▶ _How to complete this task_
In your copy, include every line of the listing below exactly but none of the pictures.

▶ _Data shown_
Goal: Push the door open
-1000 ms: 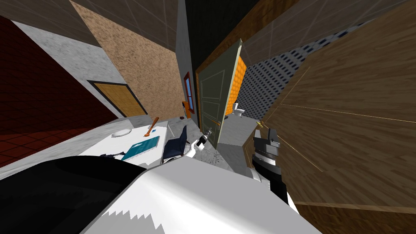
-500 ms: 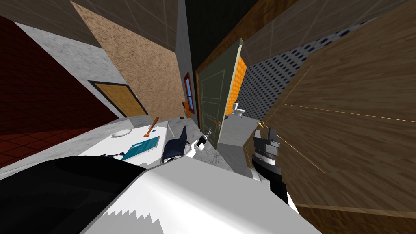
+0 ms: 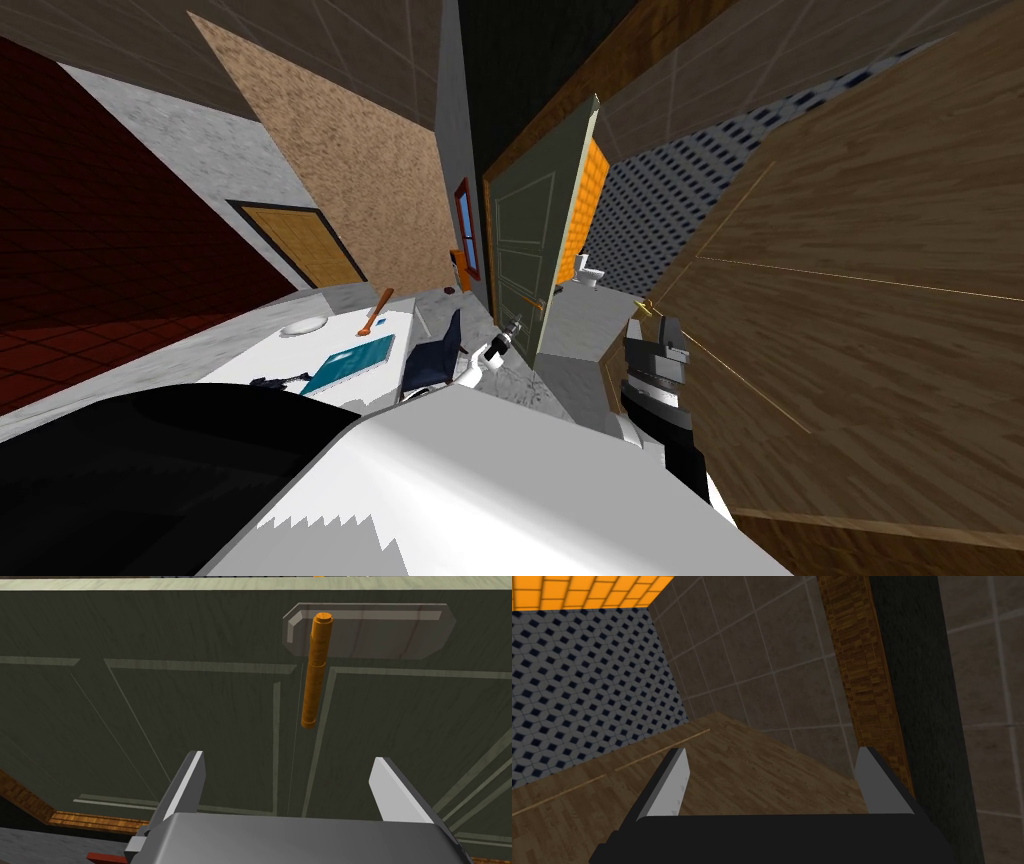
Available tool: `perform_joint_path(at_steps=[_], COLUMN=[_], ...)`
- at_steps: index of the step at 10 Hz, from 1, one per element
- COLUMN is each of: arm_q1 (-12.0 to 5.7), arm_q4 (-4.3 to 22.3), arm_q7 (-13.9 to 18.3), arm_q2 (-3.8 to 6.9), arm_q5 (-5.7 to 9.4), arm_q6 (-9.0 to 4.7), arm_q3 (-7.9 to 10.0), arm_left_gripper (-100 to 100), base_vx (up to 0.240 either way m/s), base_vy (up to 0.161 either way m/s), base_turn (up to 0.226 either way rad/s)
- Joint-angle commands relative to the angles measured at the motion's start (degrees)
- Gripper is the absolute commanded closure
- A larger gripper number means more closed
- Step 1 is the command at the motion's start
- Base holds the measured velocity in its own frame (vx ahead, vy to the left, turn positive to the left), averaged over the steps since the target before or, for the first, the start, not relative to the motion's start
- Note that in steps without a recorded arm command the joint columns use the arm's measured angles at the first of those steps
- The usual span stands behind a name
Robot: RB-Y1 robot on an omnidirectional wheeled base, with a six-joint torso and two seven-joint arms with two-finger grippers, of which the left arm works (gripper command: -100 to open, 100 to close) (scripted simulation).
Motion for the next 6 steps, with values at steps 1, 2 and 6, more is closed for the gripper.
perform_joint_path(at_steps=[1,2,6], arm_q1=[0.04,0.04,0.04], arm_q4=[0.1,0.1,0.1], arm_q7=[0.0,0.0,0.0], arm_q2=[-0.07,-0.07,-0.07], arm_q5=[-0.06,-0.06,-0.06], arm_q6=[0.05,0.05,0.05], arm_q3=[-0.24,-0.24,-0.24], arm_left_gripper=[-100,-100,-100], base_vx=[0.02,0.029,0.003], base_vy=[0.001,-0.018,0.0], base_turn=[0.006,-0.094,0.001])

▶ _Solution below_
Goal: Push the door open
-1000 ms: 
-500 ms: 
+0 ms: 
Available tool: `perform_joint_path(at_steps=[_], COLUMN=[_], ...)`
- at_steps: index of the step at 10 Hz, from 1, one per element
- COLUMN is each of: arm_q1 (-12.0 to 5.7), arm_q4 (-4.3 to 22.3), arm_q7 (-13.9 to 18.3), arm_q2 (-3.8 to 6.9), arm_q5 (-5.7 to 9.4), arm_q6 (-9.0 to 4.7), arm_q3 (-7.9 to 10.0), arm_left_gripper (-100 to 100), base_vx (up to 0.240 either way m/s), base_vy (up to 0.161 either way m/s), base_turn (up to 0.226 either way rad/s)
- Joint-angle commands relative to the angles measured at the motion's start (degrees)
- Gripper is the absolute commanded closure
- A larger gripper number means more closed
- Step 1 is the command at the motion's start
- Base holds the measured velocity in its own frame (vx ahead, vy to the left, turn positive to the left), averaged over the steps since the target before or, for the first, the start, not relative to the motion's start
- Note that in steps without a recorded arm command the joint columns use the arm's measured angles at the first of those steps
- The usual span stands behind a name
Robot: RB-Y1 robot on an omnidirectional wheeled base, with a six-joint torso and two seven-joint arms with two-finger grippers, of which the left arm works (gripper command: -100 to open, 100 to close) (scripted simulation).
Motion for the next 6 steps, with values at steps 1, 2 and 6, more is closed for the gripper.
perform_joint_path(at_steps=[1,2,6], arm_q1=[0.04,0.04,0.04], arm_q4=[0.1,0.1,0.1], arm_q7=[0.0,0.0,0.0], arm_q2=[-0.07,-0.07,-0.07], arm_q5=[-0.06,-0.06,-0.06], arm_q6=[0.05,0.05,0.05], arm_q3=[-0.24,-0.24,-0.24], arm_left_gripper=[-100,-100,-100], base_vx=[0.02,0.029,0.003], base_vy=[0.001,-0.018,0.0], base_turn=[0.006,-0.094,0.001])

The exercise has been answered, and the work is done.